The logical question, then, is: Which path are we on?
“The laws of physics demand that any young population, building an energy-intensive civilization like ours, is going to have feedback on its planet,” Adam Frank, a professor of physics and astronomy at the University of Rochester and lead author of the new study, said in a statement.
This ends up being an analysis which concludes that any species which advances in technology to the degree required to achieve space flight would probably make the same mistakes we have, messed up their planet and died before they could perfect the warp drive. And that we’re likely to do the same thing because Chevron is evil or something.
I don’t know about that. And frankly, neither do they. This is all rampant speculation, but we’re all entitled to play at that game so I’ll offer a couple of contrarian thoughts.
First of all, one possibility is that we are the only intelligent life in the galaxy, if not the universe. I don’t believe it, but we can’t discount it entirely. Another thought is that there actually are some number of spacefaring races out there, but the galaxy is so unimaginably huge that they haven’t gotten around to visiting all of the roughly quarter trillion stars in the Milky Way. We’re out in one of those unfashionable ends of a minor spiral arm (as Douglas Adams liked to say) and perhaps nobody has bothered coming here yet. Or maybe they have and we can’t detect them.
But why don’t we at least “hear” them with their radar signals and whatnot? I’ve touched on this before, but it seems to me that there’s nothing going on to hear because we’re listening for radio waves. Unless you have a transmitter with the power a star, those signals dissipate so quickly that they’re not worth much out past a few light years. And they take forever to cross the gulf between the stars.
Chances are that any extraterrestrials who managed to make it to other worlds are communicating using some form of quantum entanglement scheme. We managed to figure that much out barely 150 years after we moved from smoke signals and flags to tapping out signals on an electrified wire.

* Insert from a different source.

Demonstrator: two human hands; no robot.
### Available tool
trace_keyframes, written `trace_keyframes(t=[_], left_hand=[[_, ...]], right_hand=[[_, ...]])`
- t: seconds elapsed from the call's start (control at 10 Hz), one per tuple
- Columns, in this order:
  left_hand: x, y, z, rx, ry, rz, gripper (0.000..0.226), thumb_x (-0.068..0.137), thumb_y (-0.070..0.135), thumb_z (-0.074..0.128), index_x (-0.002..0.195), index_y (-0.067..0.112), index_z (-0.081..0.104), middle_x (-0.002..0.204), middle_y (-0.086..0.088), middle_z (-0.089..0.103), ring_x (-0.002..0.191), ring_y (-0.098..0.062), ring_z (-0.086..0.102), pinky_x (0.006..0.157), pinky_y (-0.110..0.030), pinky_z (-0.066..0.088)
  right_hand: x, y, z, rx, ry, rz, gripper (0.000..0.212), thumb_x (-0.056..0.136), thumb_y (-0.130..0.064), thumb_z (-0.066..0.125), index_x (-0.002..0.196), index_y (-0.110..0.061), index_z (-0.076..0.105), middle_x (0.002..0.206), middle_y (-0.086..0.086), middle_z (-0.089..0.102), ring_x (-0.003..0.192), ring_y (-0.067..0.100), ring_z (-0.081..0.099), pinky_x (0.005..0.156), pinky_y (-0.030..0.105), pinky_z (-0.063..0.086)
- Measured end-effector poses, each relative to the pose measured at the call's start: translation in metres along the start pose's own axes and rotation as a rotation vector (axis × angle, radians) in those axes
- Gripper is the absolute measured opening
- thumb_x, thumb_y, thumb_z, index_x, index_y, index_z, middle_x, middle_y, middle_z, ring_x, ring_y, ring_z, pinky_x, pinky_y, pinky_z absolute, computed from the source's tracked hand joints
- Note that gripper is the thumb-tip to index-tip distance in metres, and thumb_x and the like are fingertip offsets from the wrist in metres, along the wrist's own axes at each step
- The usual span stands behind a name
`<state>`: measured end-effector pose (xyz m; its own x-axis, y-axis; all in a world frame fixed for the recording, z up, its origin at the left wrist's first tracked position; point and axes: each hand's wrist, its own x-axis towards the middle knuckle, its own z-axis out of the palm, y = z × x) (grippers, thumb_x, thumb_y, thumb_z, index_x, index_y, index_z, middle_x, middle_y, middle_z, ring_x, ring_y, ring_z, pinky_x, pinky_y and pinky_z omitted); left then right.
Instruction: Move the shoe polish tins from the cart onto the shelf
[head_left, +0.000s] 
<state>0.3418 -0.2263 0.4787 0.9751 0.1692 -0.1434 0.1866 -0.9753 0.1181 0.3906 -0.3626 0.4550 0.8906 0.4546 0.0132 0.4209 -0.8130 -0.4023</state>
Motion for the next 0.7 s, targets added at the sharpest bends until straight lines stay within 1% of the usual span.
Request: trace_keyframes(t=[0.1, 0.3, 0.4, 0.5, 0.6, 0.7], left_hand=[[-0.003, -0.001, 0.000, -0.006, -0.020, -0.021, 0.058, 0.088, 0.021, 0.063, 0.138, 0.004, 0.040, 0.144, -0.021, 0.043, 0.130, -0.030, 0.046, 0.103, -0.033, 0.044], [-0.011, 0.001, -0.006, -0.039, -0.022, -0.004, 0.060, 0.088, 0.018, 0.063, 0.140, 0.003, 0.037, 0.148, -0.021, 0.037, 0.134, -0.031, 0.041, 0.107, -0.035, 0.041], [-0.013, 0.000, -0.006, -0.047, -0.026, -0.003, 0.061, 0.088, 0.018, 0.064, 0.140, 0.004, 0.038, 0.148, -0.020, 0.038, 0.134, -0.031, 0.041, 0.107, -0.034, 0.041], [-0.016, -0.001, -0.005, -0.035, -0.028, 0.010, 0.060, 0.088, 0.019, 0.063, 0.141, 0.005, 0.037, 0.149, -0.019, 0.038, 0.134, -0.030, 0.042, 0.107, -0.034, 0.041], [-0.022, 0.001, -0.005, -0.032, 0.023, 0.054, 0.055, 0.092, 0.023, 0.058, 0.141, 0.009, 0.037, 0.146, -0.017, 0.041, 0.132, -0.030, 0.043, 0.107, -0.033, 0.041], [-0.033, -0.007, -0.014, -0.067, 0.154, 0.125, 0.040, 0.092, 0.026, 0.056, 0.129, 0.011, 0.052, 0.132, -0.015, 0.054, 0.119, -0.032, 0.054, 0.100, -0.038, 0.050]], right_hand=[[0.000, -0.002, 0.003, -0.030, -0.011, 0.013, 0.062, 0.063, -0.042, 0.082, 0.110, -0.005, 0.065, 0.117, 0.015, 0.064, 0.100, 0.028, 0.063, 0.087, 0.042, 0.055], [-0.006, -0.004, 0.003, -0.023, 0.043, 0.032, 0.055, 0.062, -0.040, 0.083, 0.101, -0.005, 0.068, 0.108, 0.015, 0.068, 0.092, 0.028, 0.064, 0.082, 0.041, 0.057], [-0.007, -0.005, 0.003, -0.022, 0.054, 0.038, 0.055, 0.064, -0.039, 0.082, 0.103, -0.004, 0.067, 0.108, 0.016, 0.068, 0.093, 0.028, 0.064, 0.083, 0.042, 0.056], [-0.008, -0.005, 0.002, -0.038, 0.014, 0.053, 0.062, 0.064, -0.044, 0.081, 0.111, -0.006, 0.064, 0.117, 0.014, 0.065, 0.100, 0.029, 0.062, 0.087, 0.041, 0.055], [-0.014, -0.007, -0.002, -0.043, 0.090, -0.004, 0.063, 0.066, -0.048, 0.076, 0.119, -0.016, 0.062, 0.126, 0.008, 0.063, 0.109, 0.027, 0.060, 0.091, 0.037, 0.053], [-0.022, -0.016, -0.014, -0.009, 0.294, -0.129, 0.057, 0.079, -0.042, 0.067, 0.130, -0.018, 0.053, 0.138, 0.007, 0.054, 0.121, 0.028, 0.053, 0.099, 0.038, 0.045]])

We haven’t mastered it yet, but we’ve proven the technology in the lab and the Chinese already managed to “teleport” a quantum entangled particle out to Low Earth orbit. If a species out there has lasted significantly longer I’m sure they figured it out.
The thing about that quantum “radio” idea is that you have to be holding one of the “receivers” with an entangled particle to get the message. There is no wave traveling between the two beings having the conversation. We could have aliens on either side of the Earth chatting up a storm and we’d never “hear” it.
But with all that said, it certainly does seem possible that mastering technology opens the door to all manner of self-inflicted disasters which could set back or wipe out a species. It doesn’t have to be global warming. They could nuke themselves, use up all of their resources or open up some sort of portal by accident that spawns a black hole and consumes them. The point is, we just don’t know. So we might as well keep on working on that warp drive.